Review: Wild Dark Shore

In her remarkable novels that confront the realities of climate change and environmental destruction, Charlotte McConaghy (Migrations; Once There Were Wolves) insists on hope despite the darkness. With Wild Dark Shore, the talented Australian writer takes readers to the fictional Shearwater Island (inspired by Macquarie Island, a World Heritage Site in the subantarctic waters between Antarctica and Tasmania). Shearwater is a haunted place, recently home to a research station, a global seed vault, and the Salt family, who serve as caretakers of the island. With rising tides reclaiming the land, Shearwater has been decommissioned, and Dominic and his three children are preparing for departure when 17-year-old Fen pulls from the water a nearly-drowned woman named Rowan, "this creature carried in from a sea too vast to make sense of. A gift for them or something rejected?"

Rowan's arrival changes everything, especially coming at a moment already full of uncertainty and loss for the Salt family. As the narrative alternates between each character, it deepens and complicates the reader's understanding of what happened in the days before Rowan washed up on shore. No one is telling the truth, it seems, at least not all of it. Despite the layers of deception, Rowan and Dominic forge a tentative trust. And the children, each in their own way, share themselves with this unsought surrogate for their beloved mother, who died after complications with the birth of nine-year-old Orly. As she bonds with this unusual family, Rowan must confront her views on motherhood and sacrifice, reckoning with her past as she begins to consider alternatives to a desolate future.

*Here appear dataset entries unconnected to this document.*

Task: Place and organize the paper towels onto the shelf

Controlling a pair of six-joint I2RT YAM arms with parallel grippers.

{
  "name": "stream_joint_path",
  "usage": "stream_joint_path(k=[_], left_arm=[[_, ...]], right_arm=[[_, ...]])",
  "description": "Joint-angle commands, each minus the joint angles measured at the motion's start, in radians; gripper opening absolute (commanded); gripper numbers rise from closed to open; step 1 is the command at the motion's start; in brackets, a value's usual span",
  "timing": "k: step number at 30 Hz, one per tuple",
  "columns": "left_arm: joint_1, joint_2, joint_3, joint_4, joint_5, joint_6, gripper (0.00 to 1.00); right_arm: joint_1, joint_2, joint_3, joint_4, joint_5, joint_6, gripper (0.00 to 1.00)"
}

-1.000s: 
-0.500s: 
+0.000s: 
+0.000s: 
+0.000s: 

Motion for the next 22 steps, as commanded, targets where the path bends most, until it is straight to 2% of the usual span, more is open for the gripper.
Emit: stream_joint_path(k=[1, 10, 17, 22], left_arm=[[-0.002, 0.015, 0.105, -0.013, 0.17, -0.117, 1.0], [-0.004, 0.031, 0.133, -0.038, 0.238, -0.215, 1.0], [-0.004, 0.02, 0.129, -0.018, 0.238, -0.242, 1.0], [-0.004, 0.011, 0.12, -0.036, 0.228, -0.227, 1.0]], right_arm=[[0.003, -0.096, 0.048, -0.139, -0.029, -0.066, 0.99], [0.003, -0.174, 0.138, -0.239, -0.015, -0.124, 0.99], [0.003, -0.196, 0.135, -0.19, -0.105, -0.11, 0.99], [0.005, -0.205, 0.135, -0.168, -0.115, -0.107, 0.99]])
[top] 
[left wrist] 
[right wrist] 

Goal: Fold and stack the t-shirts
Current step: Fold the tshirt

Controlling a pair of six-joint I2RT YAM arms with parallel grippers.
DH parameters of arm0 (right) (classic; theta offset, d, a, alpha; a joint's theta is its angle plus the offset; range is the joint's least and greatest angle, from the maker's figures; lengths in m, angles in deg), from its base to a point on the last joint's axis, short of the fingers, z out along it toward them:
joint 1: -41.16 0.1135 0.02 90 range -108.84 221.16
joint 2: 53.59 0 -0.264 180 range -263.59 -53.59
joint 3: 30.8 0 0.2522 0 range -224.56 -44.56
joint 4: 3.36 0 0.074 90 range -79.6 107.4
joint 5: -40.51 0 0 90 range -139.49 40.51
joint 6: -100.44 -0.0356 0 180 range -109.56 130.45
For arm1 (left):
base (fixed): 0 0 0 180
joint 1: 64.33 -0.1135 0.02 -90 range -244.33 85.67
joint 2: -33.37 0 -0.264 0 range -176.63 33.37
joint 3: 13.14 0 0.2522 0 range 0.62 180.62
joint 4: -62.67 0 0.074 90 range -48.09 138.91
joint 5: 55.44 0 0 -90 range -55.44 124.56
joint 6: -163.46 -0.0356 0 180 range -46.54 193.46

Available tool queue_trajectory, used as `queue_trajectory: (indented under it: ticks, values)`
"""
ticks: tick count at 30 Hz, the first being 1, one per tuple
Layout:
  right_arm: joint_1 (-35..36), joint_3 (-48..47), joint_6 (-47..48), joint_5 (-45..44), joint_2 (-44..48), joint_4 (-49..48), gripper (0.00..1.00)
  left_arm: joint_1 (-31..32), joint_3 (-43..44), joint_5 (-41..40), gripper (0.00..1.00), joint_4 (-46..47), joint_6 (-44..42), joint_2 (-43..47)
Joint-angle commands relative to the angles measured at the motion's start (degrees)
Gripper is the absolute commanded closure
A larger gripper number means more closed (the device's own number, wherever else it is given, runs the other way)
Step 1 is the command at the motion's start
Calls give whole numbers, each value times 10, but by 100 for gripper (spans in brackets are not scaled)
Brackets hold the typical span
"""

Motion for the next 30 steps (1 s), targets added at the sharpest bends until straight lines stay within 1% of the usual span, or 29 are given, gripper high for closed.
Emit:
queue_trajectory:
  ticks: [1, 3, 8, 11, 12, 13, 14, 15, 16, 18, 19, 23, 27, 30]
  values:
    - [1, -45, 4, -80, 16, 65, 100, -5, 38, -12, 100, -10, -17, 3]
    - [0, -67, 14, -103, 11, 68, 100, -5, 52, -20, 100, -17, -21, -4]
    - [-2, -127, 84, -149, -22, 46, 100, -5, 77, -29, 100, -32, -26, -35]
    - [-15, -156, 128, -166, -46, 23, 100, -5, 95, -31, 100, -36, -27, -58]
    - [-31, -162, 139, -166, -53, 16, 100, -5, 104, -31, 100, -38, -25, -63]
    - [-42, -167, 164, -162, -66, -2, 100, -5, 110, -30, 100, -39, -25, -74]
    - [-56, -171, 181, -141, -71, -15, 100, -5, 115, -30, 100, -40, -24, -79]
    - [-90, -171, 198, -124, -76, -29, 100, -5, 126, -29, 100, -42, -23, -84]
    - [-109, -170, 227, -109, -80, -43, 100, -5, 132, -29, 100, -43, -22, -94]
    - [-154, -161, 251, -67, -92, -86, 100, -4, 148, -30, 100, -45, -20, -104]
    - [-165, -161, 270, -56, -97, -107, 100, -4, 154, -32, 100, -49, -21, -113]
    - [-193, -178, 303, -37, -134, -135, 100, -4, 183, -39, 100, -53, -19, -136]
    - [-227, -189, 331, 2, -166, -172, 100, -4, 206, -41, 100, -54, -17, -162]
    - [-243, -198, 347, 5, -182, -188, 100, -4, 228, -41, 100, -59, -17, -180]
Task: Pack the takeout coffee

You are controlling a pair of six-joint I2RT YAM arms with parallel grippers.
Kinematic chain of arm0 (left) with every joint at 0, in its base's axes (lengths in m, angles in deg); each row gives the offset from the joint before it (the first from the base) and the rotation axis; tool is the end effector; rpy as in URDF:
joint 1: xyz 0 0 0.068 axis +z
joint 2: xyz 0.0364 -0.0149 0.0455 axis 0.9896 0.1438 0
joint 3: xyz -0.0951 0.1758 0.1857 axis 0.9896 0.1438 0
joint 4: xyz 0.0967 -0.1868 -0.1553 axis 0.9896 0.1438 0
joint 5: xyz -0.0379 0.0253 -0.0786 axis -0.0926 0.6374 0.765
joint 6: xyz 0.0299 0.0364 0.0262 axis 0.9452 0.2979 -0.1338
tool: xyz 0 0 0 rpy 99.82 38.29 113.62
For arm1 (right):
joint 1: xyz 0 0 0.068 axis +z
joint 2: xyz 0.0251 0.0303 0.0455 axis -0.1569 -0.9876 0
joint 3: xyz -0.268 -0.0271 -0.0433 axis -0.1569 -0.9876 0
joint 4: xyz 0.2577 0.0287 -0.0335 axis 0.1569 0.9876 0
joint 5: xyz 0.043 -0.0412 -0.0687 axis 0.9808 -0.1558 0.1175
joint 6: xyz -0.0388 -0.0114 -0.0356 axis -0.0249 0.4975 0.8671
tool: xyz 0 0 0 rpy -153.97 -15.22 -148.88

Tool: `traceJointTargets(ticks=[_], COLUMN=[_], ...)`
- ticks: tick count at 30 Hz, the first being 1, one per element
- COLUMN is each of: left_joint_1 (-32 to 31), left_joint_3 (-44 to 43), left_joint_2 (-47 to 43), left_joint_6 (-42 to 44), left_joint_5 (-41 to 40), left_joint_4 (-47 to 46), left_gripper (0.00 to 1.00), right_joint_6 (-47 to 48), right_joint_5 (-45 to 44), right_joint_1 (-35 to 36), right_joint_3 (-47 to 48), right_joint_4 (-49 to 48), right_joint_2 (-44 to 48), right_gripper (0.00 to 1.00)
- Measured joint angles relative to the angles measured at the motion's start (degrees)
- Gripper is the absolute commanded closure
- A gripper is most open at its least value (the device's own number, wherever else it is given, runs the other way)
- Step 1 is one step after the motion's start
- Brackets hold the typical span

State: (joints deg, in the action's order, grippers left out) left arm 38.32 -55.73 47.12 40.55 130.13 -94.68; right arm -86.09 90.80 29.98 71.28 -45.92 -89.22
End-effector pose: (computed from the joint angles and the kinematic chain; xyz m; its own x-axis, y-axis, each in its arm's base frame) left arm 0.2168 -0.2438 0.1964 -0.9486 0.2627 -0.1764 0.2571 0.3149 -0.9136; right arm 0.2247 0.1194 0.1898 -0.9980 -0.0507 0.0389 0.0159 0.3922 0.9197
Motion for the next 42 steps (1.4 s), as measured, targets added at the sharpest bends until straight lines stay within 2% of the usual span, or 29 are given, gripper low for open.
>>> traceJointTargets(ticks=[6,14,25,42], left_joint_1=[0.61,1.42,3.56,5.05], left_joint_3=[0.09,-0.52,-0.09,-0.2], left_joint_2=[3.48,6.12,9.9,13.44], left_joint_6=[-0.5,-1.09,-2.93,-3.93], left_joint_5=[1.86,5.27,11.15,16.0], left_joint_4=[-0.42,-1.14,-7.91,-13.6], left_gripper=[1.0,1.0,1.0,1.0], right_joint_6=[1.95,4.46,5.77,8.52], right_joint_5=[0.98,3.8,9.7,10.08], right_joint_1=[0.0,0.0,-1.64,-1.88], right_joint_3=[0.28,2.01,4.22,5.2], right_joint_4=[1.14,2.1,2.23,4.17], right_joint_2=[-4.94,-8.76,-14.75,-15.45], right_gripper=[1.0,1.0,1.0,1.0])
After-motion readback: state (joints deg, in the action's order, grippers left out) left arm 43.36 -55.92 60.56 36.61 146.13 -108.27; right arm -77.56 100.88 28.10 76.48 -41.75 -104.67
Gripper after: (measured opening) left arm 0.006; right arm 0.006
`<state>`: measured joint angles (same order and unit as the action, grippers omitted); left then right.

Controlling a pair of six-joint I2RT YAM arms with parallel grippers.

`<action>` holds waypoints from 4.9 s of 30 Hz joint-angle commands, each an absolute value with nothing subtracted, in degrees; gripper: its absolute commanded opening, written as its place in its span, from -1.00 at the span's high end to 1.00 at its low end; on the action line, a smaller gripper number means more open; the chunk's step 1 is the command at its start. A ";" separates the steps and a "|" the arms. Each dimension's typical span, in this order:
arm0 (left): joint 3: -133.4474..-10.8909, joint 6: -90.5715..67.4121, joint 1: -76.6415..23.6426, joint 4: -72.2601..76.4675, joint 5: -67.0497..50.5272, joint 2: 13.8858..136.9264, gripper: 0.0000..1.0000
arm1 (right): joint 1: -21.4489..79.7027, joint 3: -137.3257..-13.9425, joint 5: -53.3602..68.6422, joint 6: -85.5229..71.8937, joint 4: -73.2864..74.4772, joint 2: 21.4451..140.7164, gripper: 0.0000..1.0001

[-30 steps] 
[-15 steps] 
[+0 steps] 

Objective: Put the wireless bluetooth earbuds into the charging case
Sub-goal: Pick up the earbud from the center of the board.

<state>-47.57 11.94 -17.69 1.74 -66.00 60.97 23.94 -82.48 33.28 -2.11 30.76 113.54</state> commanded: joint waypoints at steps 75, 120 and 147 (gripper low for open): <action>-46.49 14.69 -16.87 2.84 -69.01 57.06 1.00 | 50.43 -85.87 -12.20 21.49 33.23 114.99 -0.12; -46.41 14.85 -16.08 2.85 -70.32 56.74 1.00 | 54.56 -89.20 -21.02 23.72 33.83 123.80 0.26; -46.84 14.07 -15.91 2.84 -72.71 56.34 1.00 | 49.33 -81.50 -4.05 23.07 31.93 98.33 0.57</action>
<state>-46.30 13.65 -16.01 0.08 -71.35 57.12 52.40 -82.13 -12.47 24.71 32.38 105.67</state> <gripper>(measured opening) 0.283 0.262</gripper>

Her grim assumptions are warranted in the face of fire, drought, and species loss. Even the seed vault, "meant to outlast humanity," must now accommodate the desperation of humans threatened with their own destruction. Instead, Orly, with his encyclopedic knowledge of these seeds and the life they promise, becomes the beacon of hope, the kind that might prompt more to adopt Dominic's stance: "Maybe we will drown or burn or starve one day, but until then we get to choose if we'll add to that destruction or if we will care for each other." Wild Dark Shore asks readers to keep making that choice, to note, as eldest child Raff does: "There is such peril in loving things at all, and... he just keeps on doing it." --Sara Beth West, freelance reviewer and librarian

Shelf Talker: Raising issues of love and family and sacrifice, Wild Dark Shore is a beautiful examination of hope in the face of certain destruction.